5. Timing is key. Plant in late September/early October for summer or warmth dependent crops (cucumbers, beans, brinjal, peppers, tomatoes, courgettes, melons, maize, squashes and pumpkins). Plant in March/early April for cool season crops (broccoli, Brussels sprouts, cabbage, cauliflower, coriander, English spinach, kale, leeks, onions, oriental greens and rocket). A few varieties can be grown throughout the year – such as carrots, beets and Swiss chard. Lettuces usually do best during Spring and Autumn.

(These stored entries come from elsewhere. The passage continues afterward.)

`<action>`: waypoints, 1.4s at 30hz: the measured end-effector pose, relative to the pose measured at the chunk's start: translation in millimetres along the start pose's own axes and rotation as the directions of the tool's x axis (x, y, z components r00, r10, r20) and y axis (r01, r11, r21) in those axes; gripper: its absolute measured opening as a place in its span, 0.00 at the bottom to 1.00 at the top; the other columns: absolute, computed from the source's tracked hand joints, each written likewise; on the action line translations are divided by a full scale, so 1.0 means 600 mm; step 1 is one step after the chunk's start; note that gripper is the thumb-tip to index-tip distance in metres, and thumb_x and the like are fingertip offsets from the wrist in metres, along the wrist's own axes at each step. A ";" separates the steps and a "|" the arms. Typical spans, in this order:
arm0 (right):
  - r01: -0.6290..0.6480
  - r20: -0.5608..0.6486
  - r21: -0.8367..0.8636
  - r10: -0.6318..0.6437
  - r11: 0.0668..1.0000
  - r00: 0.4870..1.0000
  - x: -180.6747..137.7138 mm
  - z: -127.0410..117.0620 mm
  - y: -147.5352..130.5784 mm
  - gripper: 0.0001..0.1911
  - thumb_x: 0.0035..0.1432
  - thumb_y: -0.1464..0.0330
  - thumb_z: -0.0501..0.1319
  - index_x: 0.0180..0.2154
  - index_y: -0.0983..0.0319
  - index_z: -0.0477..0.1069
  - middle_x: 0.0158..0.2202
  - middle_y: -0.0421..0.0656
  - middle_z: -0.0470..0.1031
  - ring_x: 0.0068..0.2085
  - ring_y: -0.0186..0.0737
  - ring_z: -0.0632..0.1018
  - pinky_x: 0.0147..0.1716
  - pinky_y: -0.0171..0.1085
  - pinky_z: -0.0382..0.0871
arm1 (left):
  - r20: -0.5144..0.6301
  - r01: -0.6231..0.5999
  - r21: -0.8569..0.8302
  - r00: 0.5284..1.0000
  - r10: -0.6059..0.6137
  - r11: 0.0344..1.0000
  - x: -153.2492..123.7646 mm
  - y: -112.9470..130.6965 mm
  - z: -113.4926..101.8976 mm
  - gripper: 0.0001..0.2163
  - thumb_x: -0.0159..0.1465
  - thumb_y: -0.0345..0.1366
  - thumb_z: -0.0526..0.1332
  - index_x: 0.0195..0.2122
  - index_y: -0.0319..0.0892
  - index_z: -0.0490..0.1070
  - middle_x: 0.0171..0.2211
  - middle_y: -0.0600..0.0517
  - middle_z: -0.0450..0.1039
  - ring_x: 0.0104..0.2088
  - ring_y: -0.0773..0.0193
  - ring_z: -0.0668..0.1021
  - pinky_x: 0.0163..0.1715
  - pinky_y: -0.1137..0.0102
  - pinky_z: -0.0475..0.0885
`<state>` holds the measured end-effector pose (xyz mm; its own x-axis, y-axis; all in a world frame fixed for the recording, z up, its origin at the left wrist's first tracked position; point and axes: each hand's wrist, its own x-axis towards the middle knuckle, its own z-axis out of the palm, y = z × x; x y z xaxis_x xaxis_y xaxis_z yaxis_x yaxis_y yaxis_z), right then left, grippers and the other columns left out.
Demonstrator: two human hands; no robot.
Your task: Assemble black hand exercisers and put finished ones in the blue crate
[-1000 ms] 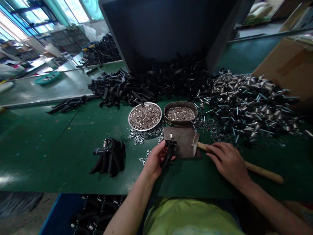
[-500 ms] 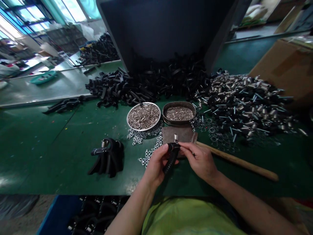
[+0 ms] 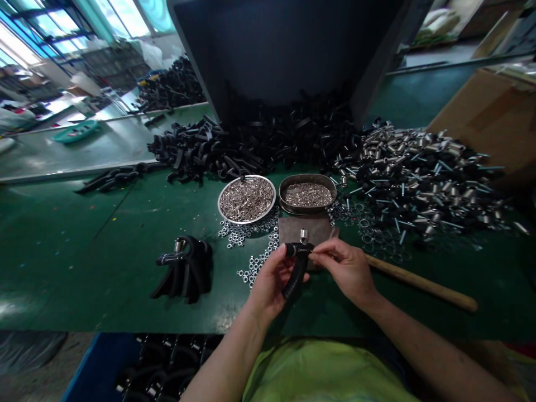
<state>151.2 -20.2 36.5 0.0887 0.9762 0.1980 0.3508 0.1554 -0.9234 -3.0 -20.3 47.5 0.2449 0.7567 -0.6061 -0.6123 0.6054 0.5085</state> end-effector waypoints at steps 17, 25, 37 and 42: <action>-0.041 0.279 -0.051 0.053 0.998 0.959 0.022 -0.022 -0.005 0.03 0.51 0.70 0.64 0.28 0.60 0.69 0.23 0.34 0.74 0.23 0.31 0.74 0.23 0.30 0.65 | 0.135 0.013 0.111 0.990 -0.028 0.994 0.015 0.002 -0.019 0.15 0.51 0.42 0.67 0.34 0.35 0.75 0.27 0.48 0.74 0.27 0.66 0.75 0.25 0.73 0.76; 0.091 0.133 -0.097 -0.078 0.991 0.988 0.014 -0.023 -0.013 0.04 0.52 0.68 0.63 0.26 0.59 0.73 0.24 0.38 0.77 0.26 0.35 0.77 0.26 0.32 0.68 | 0.216 0.082 -0.070 0.974 -0.065 0.994 0.019 -0.004 -0.014 0.16 0.55 0.44 0.65 0.35 0.33 0.73 0.26 0.48 0.75 0.25 0.67 0.76 0.28 0.71 0.76; 0.190 0.102 -0.247 -0.169 0.950 0.980 0.013 -0.022 -0.014 0.07 0.56 0.68 0.60 0.27 0.59 0.73 0.24 0.38 0.78 0.27 0.36 0.78 0.27 0.33 0.69 | 0.188 0.041 -0.022 0.982 -0.036 0.999 0.016 -0.004 -0.011 0.16 0.53 0.44 0.66 0.34 0.34 0.73 0.27 0.48 0.75 0.26 0.66 0.76 0.28 0.71 0.76; 0.227 0.058 -0.318 -0.220 0.921 0.974 0.007 -0.020 -0.010 0.06 0.56 0.68 0.60 0.27 0.59 0.72 0.24 0.38 0.77 0.26 0.36 0.77 0.27 0.33 0.68 | 0.171 -0.103 0.090 0.981 0.086 0.991 0.012 -0.005 -0.008 0.16 0.50 0.44 0.67 0.33 0.36 0.75 0.30 0.48 0.76 0.28 0.64 0.76 0.28 0.71 0.75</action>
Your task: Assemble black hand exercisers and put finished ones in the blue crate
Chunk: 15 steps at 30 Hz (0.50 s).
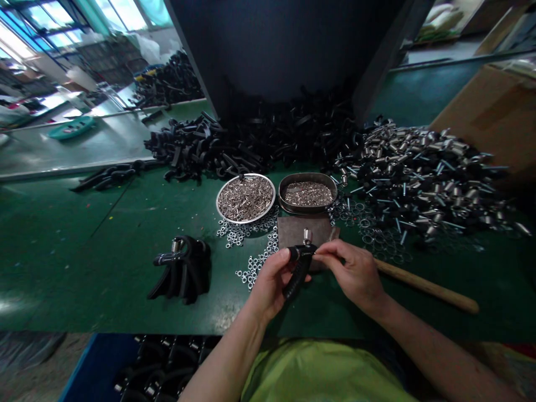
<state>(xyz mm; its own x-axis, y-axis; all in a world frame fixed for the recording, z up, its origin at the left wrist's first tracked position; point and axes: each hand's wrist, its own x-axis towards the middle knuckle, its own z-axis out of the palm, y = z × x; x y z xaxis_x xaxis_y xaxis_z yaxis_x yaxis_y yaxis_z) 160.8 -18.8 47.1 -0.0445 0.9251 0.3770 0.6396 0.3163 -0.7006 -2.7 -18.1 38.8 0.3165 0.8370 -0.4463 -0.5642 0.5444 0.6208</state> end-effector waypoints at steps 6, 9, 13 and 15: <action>0.097 0.013 -0.059 -0.097 0.994 0.995 -0.003 -0.004 0.005 0.09 0.59 0.66 0.58 0.27 0.59 0.71 0.23 0.39 0.76 0.26 0.36 0.77 0.28 0.34 0.69 | 0.051 -0.081 0.219 0.996 0.072 0.972 -0.008 0.010 0.007 0.20 0.50 0.45 0.67 0.39 0.35 0.76 0.30 0.47 0.76 0.25 0.66 0.75 0.24 0.74 0.70; 0.161 0.022 -0.099 -0.160 0.982 0.987 -0.005 -0.006 0.008 0.08 0.60 0.66 0.57 0.29 0.59 0.71 0.24 0.41 0.76 0.27 0.37 0.77 0.29 0.34 0.68 | 0.043 -0.088 0.248 0.996 0.080 0.965 -0.009 0.008 0.010 0.21 0.51 0.45 0.66 0.41 0.35 0.76 0.30 0.48 0.76 0.24 0.67 0.75 0.24 0.75 0.69; 0.196 0.027 -0.120 -0.194 0.973 0.981 -0.007 -0.006 0.011 0.08 0.60 0.67 0.56 0.29 0.60 0.71 0.25 0.41 0.76 0.27 0.37 0.77 0.29 0.34 0.68 | 0.034 -0.082 0.233 0.997 0.076 0.969 -0.006 0.003 0.011 0.20 0.51 0.45 0.66 0.39 0.35 0.76 0.30 0.48 0.76 0.24 0.67 0.75 0.24 0.75 0.70; 0.162 0.040 -0.105 -0.158 0.981 0.987 -0.007 -0.005 0.013 0.08 0.60 0.68 0.57 0.28 0.60 0.70 0.24 0.40 0.76 0.27 0.36 0.77 0.28 0.33 0.67 | 0.041 -0.070 0.214 0.997 0.062 0.974 -0.004 0.002 0.009 0.19 0.51 0.45 0.66 0.38 0.35 0.76 0.29 0.48 0.75 0.25 0.67 0.74 0.23 0.75 0.70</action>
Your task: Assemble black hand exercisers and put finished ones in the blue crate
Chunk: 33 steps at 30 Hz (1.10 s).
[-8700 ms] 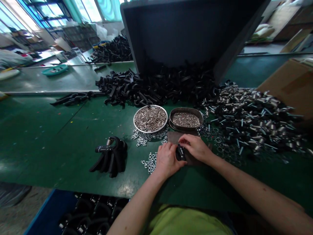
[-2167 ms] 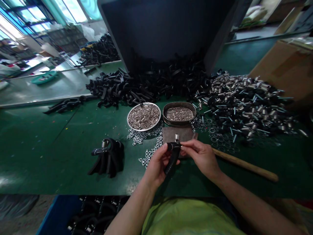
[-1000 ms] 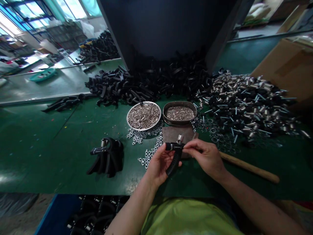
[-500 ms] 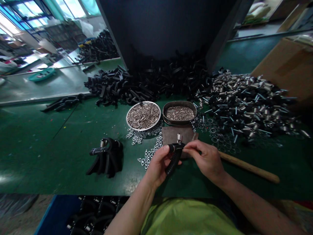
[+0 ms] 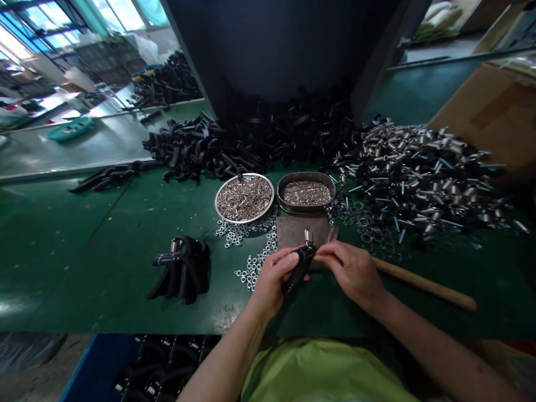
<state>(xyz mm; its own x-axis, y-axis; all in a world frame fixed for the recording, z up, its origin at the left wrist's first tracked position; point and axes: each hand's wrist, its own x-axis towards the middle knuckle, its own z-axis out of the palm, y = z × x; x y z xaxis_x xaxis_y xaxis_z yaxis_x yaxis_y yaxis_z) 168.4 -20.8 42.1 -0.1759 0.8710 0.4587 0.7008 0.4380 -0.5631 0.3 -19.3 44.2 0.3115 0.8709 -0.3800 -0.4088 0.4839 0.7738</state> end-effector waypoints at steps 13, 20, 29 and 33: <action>-0.128 0.222 0.161 0.090 0.979 0.971 0.007 -0.008 0.018 0.06 0.55 0.70 0.62 0.26 0.60 0.71 0.24 0.37 0.76 0.25 0.32 0.76 0.26 0.30 0.65 | 0.012 0.097 -0.115 0.995 -0.096 0.989 0.010 -0.016 -0.015 0.16 0.51 0.44 0.67 0.34 0.36 0.76 0.28 0.48 0.75 0.27 0.66 0.75 0.26 0.73 0.74; -0.053 0.175 0.099 0.036 0.994 0.984 0.004 0.005 0.018 0.07 0.57 0.68 0.61 0.27 0.61 0.71 0.25 0.39 0.77 0.28 0.35 0.77 0.29 0.33 0.66 | -0.040 0.146 -0.182 0.987 -0.155 0.972 0.012 -0.024 -0.018 0.15 0.51 0.43 0.67 0.33 0.35 0.75 0.28 0.49 0.76 0.26 0.67 0.75 0.25 0.74 0.74; -0.331 0.295 0.255 0.253 0.908 0.921 0.009 0.000 0.014 0.04 0.52 0.70 0.64 0.25 0.60 0.72 0.23 0.37 0.76 0.24 0.33 0.74 0.24 0.31 0.63 | -0.062 0.213 -0.301 0.968 -0.242 0.930 0.018 -0.033 -0.023 0.14 0.53 0.42 0.65 0.32 0.33 0.73 0.24 0.48 0.74 0.23 0.66 0.75 0.23 0.71 0.76; -0.337 0.278 0.242 0.268 0.910 0.922 0.008 0.002 0.015 0.04 0.52 0.70 0.63 0.26 0.60 0.72 0.25 0.37 0.77 0.27 0.35 0.76 0.28 0.33 0.65 | -0.032 0.213 -0.363 0.970 -0.241 0.907 0.020 -0.036 -0.021 0.14 0.55 0.42 0.63 0.32 0.33 0.73 0.25 0.48 0.73 0.24 0.66 0.75 0.22 0.72 0.76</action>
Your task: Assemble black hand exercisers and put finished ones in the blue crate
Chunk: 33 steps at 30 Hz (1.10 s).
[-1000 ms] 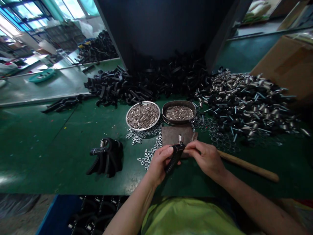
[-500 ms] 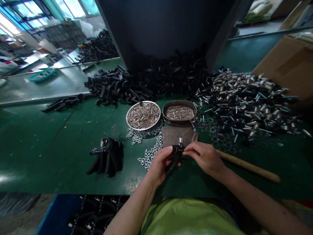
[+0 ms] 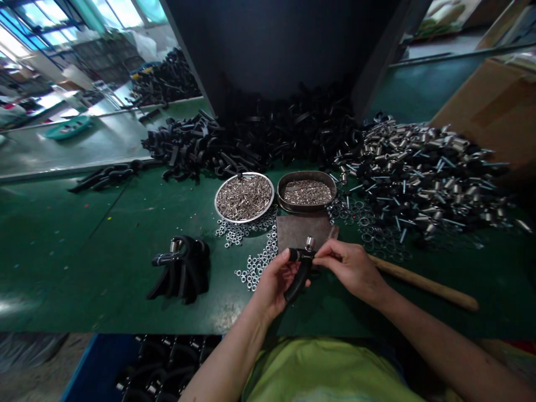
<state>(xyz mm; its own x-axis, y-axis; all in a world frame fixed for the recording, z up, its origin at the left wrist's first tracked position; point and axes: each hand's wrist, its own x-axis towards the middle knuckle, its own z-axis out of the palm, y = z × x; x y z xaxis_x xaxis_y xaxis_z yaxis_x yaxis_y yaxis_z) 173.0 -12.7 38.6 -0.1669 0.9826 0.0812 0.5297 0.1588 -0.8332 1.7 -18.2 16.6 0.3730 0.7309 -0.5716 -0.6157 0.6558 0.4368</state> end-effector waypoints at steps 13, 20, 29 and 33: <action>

6. Monocultures are unnatural and there is increasing evidence to show that companion planting (when you plant different species next to each other) improves the flavour of your vegetables and reduces pest problems. For example, plant tomatoes with carrots, onions and basil; plant Swiss chard spinach and beetroot with beans in the summer or onions in the winter; the cabbage family (brassicas) with celery, onions/leeks and aromatic herbs.
7. Maximise vertical space: locate tall crops in the middle of growing areas, and shorter plants on edges.
8. Use perennial/biennial culinary herbs on edges of growing areas for easy access and to give structure to growing areas.
9. Think of your garden as an ecosystem rather than simply as a vegetable plot. Create refuges for beneficial pest predators. Hedges (rosemary, sages and lemon verbena are some possibilities) provide a home for ladybirds, praying mantises, spiders, wasps and chameleons. Small cairns of rocks/ stones encourage lizards and toads. For the more adventurous, a bat house provides guano and the bats themselves devour large numbers of moths and nuisance flying insects.
10. Try to water your garden in the evening where possible. Plants have been shown to “drink” between 15.00 and 03.00 so this practice is aligned to natural cycles and also greatly reduces loss by evaporation.
11. Try to follow a sequence of crop rotation. Start with leaf crops (cabbage, spinach, lettuce), then root crops (beetroot, carrots, onions, potatoes, radish, and turnips), then fruit crops (maize, cucumbers, courgettes, brinjal, peppers, tomatoes, melons, squashes and pumpkins), and lastly legumes (all the many bean varieties or, in winter, peas and broad beans).